Various types of materials can be used for piles. The magnitude of the applied loads from the superstructure, the subsurface conditions, and the location of the groundwater table are just some of the factors in selecting the correct material for pile foundations.
At present, steel and concrete are commonly used for pile foundation construction. Steel piles are generally installed by driving the pile into the ground by either an impact hammer (dynamic installation) or by pressing the steel pile into the subsurface layers until it reaches the desired depth (non-dynamic installation).
Steel piles are often shaped as pipes, I-sections, W-sections, and H-sections. Engineers prefer the H-sections compared to I and W sections since H-shaped sections tend to have equal web and flange thicknesses.
Steel pipe piles have a wide range of applications. These are used as building foundations, and bridge piers/foundations. Pipe piles are also utilized for port projects as foundation for piers and wharves. The piles can also be interlocked to form a continuous wall to retain soil from the backside such as quay walls, cofferdams, and excavation protection structures.
Pipe piles have an advantage over the other pile materials and shapes, and can be enumerated as follows:
1. High pile axial capacity – pipe piles usually are large in diameter. Recall that a pile’s axial capacity can be attributed to its skin (or frictional) resistance, and its end-bearing (or pile tip) resistance. Both components are dependent on the geometry of the pipe pile, such that the skin resistance increases with the pile’s surface area, and the tip resistance is a function of the pile’s cross-sectional area.

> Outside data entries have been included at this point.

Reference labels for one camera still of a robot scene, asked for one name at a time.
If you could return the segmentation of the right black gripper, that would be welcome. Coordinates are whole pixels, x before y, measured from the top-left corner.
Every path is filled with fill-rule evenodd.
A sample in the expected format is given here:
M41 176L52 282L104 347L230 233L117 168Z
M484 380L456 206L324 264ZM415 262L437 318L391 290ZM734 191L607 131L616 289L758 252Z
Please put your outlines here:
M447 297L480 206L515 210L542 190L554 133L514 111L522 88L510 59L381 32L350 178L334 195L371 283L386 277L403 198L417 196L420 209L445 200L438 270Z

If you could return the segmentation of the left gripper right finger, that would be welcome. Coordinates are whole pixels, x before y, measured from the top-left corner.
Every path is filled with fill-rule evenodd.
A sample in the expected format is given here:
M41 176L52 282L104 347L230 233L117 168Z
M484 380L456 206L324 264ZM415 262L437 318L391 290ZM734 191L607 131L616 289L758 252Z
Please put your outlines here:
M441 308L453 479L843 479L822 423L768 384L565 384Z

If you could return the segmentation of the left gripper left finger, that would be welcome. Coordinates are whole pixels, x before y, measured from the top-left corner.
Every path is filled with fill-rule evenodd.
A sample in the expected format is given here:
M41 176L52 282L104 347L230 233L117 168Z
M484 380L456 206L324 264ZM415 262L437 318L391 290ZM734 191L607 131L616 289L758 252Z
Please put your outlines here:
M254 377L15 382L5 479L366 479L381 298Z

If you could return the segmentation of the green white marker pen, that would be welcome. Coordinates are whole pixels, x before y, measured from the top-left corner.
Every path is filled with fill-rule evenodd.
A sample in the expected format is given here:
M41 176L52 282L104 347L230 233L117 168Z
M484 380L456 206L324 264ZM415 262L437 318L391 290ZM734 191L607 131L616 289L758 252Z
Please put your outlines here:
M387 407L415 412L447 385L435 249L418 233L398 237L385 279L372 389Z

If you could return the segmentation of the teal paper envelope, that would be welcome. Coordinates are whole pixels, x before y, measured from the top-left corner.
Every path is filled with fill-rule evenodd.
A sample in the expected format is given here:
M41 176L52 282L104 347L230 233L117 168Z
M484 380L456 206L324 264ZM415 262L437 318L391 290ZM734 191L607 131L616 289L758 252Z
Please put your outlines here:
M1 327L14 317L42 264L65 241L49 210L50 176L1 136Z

2. High flexural strength – steel generally has a high yield strength, and this translates to high bending moment capacities that can resist flexural stresses due to the loads from the superstructure (for building and bridge structures), or the lateral earth pressures from the retained soil (for earth-retaining structures).
3. Pipes can be used as main components for a combination wall – for sheet pile applications, pipe piles can be used as the main flexural member (usually referred as a King Pile) of the continuous wall, in combination with infill sheet piles (usually a pair of U or Z sheet piles placed between two pipes). This configuration for a continuous wall provides a higher bending moment capacity while maintaining an optimized wall design (i.e., a lower total tonnage of steel is required).
4. Pipe piles can be part of a composite pile – in most cases in engineering projects, steel pipe piles are filled with concrete after the pipes have been driven into the ground, turning it into a composite pile. Having a concrete-filled pipe pile increases the rigidity of the pile element, and provides better performance in resisting various external loads, for both static and dynamic (i.e., earthquake loads or wind loads) conditions.
5. Ease of installation and jointing – due to the geometry of a pipe pile, jointing of piles by welding is relatively easier as compared to other steel structural shapes. This in turn provides a more efficient construction method and can potentially lessen the overall construction duration of the project.
The use of steel pipe piles as foundation and/or earth-retaining structures has been found effective in providing resistance against numerous combinations of gravity and lateral forces. In most cases it has been found as a more cost-effective foundation solution compared to conventional concrete piles (for foundation purposes), and typical U and Z sheet piles (for retaining walls).
Through the combined efforts of design engineers/ engineering consultants and pile manufacturers/suppliers, value engineering and sustainable development can both be satisfied for a wide array of projects.